Publié le 30 Apr 2012 - 12:00
GRÈVE DES ÉBOUEURS

Dakar, capitale poubelle

On croirait Dakar, depuis deux semaines, transformée en une benne à ordures ambulante. De l’axe Lamine Guèye angle Georges Pompidou au rond-point de la Médina, de Reubeuss à Petersen, la vieille ville est noyée dans un environnement pestilentiel. Une porte grande ouverte à la fièvre, à la typhoïde, au choléra et autres.

 

 

«Un bouillon d’ordures». C’est cette description qui vient à la bouche d’un passant à la vue de l’énorme monticule de détritus qui s’amasse presque au milieu de la rue, devant le marché Sandaga. Haut d’un bon mètre trente, le tas d’ordures s’étend bien au-delà de l’espace occupé, habituellement, par le dépotoir à ordures du quartier. Sur une dizaine de mètres, sont ainsi éparpillés déchets domestiques et organiques, pourrissant au soleil. Une puanteur indéfinissable étreigne l’air, attirant un essaim de grosses mouches noires qui bourdonnent allègrement au-dessus des têtes.

 

Un râteau dans les mains et jusqu’aux genoux dans les poubelles, Ibrahima Lô et son employé tentent, tant bien que mal, de dompter la marée de saletés qui s’échouent aux portes de leur cantine. Autour d’eux, d’autres commerçants, mais aussi des jeunes désœuvrés attirés par la perspective de récupérer quelque chose de valeur.
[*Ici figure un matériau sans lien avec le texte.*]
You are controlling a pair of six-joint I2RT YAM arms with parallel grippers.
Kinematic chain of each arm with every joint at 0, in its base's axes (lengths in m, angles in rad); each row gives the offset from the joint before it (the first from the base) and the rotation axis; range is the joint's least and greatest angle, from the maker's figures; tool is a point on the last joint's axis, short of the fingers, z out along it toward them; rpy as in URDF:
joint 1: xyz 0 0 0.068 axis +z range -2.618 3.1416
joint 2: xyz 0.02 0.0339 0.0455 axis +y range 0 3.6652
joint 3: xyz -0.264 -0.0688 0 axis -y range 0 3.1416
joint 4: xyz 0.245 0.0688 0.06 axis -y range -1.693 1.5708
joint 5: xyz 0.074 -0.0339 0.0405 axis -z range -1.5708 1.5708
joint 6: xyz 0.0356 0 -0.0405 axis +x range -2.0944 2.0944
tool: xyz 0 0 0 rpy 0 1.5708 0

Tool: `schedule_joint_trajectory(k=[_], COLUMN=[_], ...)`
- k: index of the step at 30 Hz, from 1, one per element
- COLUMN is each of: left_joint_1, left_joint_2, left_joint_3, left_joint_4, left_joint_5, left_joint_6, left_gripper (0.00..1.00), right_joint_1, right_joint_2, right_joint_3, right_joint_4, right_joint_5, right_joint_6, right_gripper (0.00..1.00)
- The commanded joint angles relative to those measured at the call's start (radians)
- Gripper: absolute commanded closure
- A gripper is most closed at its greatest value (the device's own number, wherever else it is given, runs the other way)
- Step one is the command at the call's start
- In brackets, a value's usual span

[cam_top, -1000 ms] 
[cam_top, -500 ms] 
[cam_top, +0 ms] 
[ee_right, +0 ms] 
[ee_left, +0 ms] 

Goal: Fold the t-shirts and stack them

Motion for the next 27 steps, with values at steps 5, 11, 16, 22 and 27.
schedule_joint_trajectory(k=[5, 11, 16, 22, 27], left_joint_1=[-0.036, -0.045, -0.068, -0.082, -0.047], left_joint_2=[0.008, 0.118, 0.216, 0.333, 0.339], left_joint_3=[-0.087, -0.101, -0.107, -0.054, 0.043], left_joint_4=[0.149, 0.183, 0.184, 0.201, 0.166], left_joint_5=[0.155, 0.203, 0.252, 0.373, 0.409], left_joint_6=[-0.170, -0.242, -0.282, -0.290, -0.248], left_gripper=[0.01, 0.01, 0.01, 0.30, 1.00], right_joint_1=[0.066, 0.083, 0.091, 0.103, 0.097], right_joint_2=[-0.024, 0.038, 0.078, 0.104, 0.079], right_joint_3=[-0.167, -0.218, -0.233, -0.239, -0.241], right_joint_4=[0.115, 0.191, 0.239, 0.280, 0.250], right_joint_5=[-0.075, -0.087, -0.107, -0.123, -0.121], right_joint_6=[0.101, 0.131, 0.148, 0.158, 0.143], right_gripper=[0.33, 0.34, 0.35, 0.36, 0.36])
Ces «buujuman» traînent une bouteille à la main, farfouillant ici et là et discutant bruyamment pour, de temps en temps, se bousculer les uns les autres. «Cette situation dure depuis dimanche dernier», peste un vendeur de chaussures, avant d’ajouter : «Je n’arrive même plus à vendre ma marchandise, les clients répugnent à venir jusqu’à ma boutique. En plus, je suis sûr qu’avoir ces poubelles si près toute la journée est ce qui, ces temps ci, me rend malade.»

 

 

Il n’y a pas qu’Ibrahima Lo qui soit, néanmoins, importuné par cette montagne purulente qui s'est imposée au paysage de Sandaga. A quelques encablures de là, les vendeuses de produits maraîchers ont, elles aussi, beaucoup de fil à retordre. Fatou Ndir, la petite cinquantaine, le dos aussi courbé qu’un vieux tronc d’arbre et un foulard de popeline rose sur la tête, est l’une d’elles. Indignée et inquiète pour sa santé comme toutes les autres, elle ne peut, cependant, ignorer la pointe de culpabilité qui lui pince le cœur. «Bien sûr que cela ne me plaît pas, tous ces microbes qu’amènent le vent et les mouches sur mes produits ; mais moi aussi je jette mes poubelle là-bas, à la fin de ma journée. Alors j’y suis un peu pour quelque chose. Seulement, la mairie devrait réagir (car) on paye bien une redevance mensuelle pour quelque chose, non ?», s’interroge-t-elle, perplexe.

 

 

''On paye bien une redevance mensuelle non ?''

 

 

Là est tout le problème puisque, jour après jour, l’état de décomposition des poubelles ne se prononce que davantage… Ce dont témoignent l’odeur et les mouches toujours plus présentes. Ce n’est que de temps en temps, une fois tous les trois ou quatre jours, selon des riverains, qu’un camion benne vient leur alléger un peu la «douleur» des mauvaises odeurs. Ce week-end ci, un gros véhicule du genre dédié au transport de sable a certes fait le déplacement, mais cela n'a même pas suffi pour tout emporter à la décharge.

 

Cette situation désagréable peut, sur le long terme, s’avérer dangereuse. «Le fait que ce soit plusieurs types d’ordures différentes mélangées comme dans un cocktail est un facteur développant la survenance de toutes sortes de maladies hydriques et diarrhéiques, communément appelées ‘’maladies des mains sales’’. C’est très probable que si on ne s’en débarrasse pas rapidement, cela entraîne fièvre, typhoïde, choléra, colibacilles et autres», avertit le docteur Mohamed Ayad, un médecin domicilié sur l'avenue Peytavin. «Surtout quand on sait que de nombreuses personnes mangent dans la rue, face à ces petites gargotes qui avoisinent les tas d’ordures.»